Task description: Would you set down the lines running from the one that holds "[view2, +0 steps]" to the final line of the listing, both included, exactly and with no others?

(Beginning of Data segment)

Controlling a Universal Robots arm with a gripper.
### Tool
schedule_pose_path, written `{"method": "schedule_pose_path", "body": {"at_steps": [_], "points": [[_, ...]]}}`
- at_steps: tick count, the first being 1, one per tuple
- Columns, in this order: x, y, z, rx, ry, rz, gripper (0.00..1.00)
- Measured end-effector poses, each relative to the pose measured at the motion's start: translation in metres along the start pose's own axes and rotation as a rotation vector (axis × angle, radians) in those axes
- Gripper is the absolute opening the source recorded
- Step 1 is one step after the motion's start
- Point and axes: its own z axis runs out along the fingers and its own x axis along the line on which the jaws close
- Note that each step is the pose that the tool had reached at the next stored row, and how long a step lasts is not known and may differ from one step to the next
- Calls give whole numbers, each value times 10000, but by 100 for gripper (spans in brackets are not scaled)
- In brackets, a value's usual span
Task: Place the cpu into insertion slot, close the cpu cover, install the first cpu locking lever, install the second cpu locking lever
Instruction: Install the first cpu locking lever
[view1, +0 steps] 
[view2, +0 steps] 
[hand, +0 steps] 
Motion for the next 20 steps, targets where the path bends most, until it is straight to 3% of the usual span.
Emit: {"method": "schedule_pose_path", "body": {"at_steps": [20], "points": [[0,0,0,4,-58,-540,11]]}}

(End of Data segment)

Completed task:
[view2, +0 steps] 
[hand, +0 steps] 
Motion for the next 20 steps, targets where the path bends most, until it is straight to 3% of the usual span.
Emit: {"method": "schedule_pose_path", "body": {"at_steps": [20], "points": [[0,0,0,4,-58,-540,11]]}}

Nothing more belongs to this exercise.